The study, performed using an animal model of atherosclerosis, used multidetector CT imaging with N1177 (a macrophage-specific nanoparticulate contrast agent) to determine the size of the plaque, whether it was causing arterial narrowing and whether any inflammatory cells were involved. An FDG-PET scan, meanwhile, provided information as to the degree of inflammation of the plaque and the likelihood of it causing future problems.
The researchers note that additional research on patients with heart disease and stroke could determine whether this approach can provide more information than the traditional diagnostic technique of invasive X-ray coronary angiography.
• Graft infection is a rare but potentially severe complication following prosthetic vascular reconstruction. A study at Rambam Health Care Campus in Haifa, Israel, has shown that PET/CT imaging can be used to effectively diagnose graft infection and differentiate it from infection affecting only the surrounding soft tissue.
The distinction is critical - removing an infected graft involves complex surgery while soft-tissue infection is generally treated with antibiotics - but clinically it's challenging. The researchers examined 39 patients with 69 prosthetic vascular grafts. FDG-PET/CT exhibited a sensitivity of 93% and a specificity of 92% for diagnosis of vascular graft infection.
"Ours is the first study to use the hybrid imaging technology of PET/CT in order to provide a solution for this difficult diagnostic problem," said Ora Israel, director of nuclear medicine and research operations at Rambam. "PET/CT provides accurate detection and precise localization of vascular graft-related infections."
• A multicentre study undertaken as part of the Australian PET Data Collection Project has demonstrated the value of PET/CT for the management of patients with suspected recurrent ovarian carcinoma. The researchers examined 90 women with suspected recurrent ovarian carcinoma using FDG-PET/CT plus standard abdominal and pelvic CT imaging.
At least 168 sites of disease (both within and outside the abdomen) in 61 patients were identified by PET/CT but not seen using conventional imaging. The referring doctors assessed the impact of the PET/CT data on patient management; in 59% of cases, the results influenced their treatment decisions. PET/CT could also identify those patients whose disease was more likely to progress within 12 months.
The authors point out that their findings suggest an opportunity to replace routine abdominal and pelvic CT with PET/CT.
• PET/CT is invaluable for noninvasively monitoring Crohn's disease, according to a study by scientists at the Centre Hospitalier Universitaire in Liège, Belgium. Crohn's disease - a chronic inflammatory disease of the gastrointestinal tract - is characterized by periods of clinical relapses and remissions. It's therefore important to determine the activity of the disease before administering treatment.

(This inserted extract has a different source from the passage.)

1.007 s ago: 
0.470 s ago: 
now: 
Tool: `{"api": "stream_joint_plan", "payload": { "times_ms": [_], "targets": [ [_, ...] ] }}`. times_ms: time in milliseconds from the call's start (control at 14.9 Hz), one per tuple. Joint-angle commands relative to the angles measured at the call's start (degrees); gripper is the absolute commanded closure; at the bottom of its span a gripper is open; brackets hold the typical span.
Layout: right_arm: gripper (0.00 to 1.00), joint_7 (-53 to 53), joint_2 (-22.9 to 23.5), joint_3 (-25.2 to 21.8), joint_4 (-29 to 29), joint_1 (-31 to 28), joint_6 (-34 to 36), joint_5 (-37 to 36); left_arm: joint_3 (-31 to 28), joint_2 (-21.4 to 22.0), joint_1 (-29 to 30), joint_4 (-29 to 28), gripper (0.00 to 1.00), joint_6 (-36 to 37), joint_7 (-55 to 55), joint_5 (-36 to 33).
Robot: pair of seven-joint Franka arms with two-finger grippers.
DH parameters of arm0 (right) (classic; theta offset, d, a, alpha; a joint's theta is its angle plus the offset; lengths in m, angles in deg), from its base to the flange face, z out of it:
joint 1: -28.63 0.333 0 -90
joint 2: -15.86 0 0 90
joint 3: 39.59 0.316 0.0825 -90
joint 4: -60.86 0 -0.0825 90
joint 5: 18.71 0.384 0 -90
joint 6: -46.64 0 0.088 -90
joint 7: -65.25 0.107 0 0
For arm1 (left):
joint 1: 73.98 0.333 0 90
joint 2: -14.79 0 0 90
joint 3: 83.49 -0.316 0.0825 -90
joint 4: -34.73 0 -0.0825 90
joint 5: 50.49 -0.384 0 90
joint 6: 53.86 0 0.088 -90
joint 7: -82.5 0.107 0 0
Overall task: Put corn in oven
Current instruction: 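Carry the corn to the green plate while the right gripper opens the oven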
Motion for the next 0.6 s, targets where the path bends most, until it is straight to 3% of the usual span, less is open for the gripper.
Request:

Twenty two patients with Crohn's disease were examined using FDG-PET/CT and ileocolonoscopy. While endoscopic evaluation is the gold standard for assessing the activity of this disease, ileocolonoscopy is invasive, unpleasant and cannot always reach all relevant segments.
All bowel areas that showed severe endoscopic lesions were correctly identified by PET/CT. There were no cases in which the ileocolonoscopy showed severe lesions and PET/CT showed normal metabolic activity. The authors deduce that when the PET/CT is negative, the disease is not active and there is no need to perform the endoscopy.